Rising Fertilizer Prices Worry Chautauqua County Farmers | News, Sports, Jobs


OBSERVE photo by Dennis Phillips Dick Kimball of Dewittville is pictured at Country Ayre Farms. Kimball said there was concern over insufficient supplies and the potential for farmers to have fewer crops planted this coming season.

The price of fertilizers that farmers apply to their crops each year during harvest season has risen, worrying some farmers in Chautauqua County.

There are several reasons for this increase, in particular the increase in the price of milk, as well as that of the price of corn. But as with fuel prices, much of the increase is due to the ongoing war between Russia and Ukraine.

According to Clymer’s Randy Wassink, the conflict in Ukraine may have less impact now than it will later because many places already have their fertilizer.

â Ukraine probably doesn’t have much to do with the fertilizer going into the ground this spring,Wassink said. “Many places already have their fertilizer in stock or on hand. Planting in the south has already started.

Wassink added that the U.S. no longer doing business with Russia is more likely to affect purchased fertilizers for 2023 more.

The fertilizer that most farms use on their crops is made up of three parts; nitrogen, phosphorus and potassium. Of the three parts, nitrogen is the only one that is exported from Russia, which means that the cost of nitrogen in fertilizer is what is currently increasing. Phosphorus and potassium can be mined in several places around the world, but come mainly from Florida and Canada.

The price of potassium from Canada now has the potential to rise as well, according to Dewittville’s Dick Kimball.

âI was just reading that the railroad in Canada was on strike,“Kimball said:”and the fertilizer we get from Canada comes in by rail.ã

Additionally, Kimball said there is concern over the shortage of supply and the potential for farmers to have fewer crops planted this coming season.
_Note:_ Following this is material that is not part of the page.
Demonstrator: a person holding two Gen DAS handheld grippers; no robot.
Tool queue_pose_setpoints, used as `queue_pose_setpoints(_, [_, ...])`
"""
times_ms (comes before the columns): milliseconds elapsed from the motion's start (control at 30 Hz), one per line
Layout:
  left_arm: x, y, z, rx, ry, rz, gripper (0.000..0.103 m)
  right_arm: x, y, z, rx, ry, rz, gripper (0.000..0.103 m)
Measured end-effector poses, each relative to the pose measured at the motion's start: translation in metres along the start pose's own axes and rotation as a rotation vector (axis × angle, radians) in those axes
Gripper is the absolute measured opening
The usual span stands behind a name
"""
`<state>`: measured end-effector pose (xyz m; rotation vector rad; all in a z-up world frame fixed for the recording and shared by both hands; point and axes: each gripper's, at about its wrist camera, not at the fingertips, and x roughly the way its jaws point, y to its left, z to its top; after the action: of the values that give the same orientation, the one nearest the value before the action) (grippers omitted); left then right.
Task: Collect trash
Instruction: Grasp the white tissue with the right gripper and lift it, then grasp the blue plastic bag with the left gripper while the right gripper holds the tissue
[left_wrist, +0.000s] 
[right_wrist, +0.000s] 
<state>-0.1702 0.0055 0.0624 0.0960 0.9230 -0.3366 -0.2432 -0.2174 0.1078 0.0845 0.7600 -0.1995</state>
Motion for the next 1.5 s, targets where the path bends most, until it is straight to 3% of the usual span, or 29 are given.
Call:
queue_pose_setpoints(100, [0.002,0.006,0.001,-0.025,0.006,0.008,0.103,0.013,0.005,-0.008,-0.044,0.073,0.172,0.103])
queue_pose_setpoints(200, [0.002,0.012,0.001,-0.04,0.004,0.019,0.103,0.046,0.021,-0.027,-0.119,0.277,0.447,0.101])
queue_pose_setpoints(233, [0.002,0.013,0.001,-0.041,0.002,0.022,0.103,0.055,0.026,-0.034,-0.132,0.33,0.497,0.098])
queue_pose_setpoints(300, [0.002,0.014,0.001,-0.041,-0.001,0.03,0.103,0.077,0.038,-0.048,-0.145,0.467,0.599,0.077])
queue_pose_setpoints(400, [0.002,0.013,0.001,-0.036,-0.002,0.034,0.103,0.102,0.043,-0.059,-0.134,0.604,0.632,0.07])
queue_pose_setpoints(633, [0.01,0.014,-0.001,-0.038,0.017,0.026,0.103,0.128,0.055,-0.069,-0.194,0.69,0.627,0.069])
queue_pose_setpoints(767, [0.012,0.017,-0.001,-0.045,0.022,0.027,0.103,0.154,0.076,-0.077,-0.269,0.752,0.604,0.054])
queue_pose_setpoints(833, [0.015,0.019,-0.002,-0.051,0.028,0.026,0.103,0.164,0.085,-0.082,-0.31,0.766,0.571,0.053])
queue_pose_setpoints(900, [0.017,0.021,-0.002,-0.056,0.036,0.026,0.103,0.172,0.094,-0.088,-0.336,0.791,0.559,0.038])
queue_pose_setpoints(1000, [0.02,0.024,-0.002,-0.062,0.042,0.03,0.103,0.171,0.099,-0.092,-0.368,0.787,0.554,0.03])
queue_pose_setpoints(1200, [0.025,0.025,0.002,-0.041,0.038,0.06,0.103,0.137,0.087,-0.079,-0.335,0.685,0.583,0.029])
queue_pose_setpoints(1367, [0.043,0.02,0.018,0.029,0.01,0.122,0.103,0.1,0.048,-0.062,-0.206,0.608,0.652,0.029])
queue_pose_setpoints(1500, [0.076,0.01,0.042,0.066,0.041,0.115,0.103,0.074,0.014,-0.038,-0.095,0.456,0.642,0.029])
â I just talked to my man about fertilizers this morning,said Kimball. “Fertilizer prices are twice as high as they were at this time last year. But inputs for weeding have increased by 25%. Everything has really increased, all the inputs for the farmers are really high. I worry about the possibility of having a shortage. Before we could get the price of fertilizer before buying it, now we have to wait for that day. I’m afraid it also means less inputs and crops.

Clymer’s Bradley Edwards also discussed higher input costs hurting local farmers in the current and coming season.

âI still buy fertilizer but with the high cost this year I won’t buy as much,said Edwards. “It is sad that when the farmer finally gets some more money for his produce, the cost of inputs goes up for him. Unfortunately, everything follows the price of fuel and I don’t see it going down anytime soon. Grains are going to play a big part in stealing dairy check profits this year. I really feel for the farmer on that one.

Along the same lines, Wassink said prices for items such as corn have gone up, which has allowed the farmer to earn more money. This means they can afford to spend more, which increases their return on investment and drives up the cost of everything.

Likewise, he added that the price of anything that uses nitrogen will go up because of the war between Russia and Ukraine, so as the price of nitrogen goes up, so will anything that contains nitrogen.

“When fuel prices go up like a rocket and come down like a feather, so will fertilizer and other commodities,” Wassink said.

But, it’s possible, Wassink said, that farmers are doing something else to help cope with rising fertilizer prices. This includes the use of sulfur ä which allows other non-synthetic nitrogens to function better ä in elements such as gypsum.

âThe agronomy of the departments has the particularity of being very dairy-based,Wassink said. “With the use of things like cow manure, of which we have plenty, the demand for synthetic nitrogen and its use can be greatly reduced or minimized.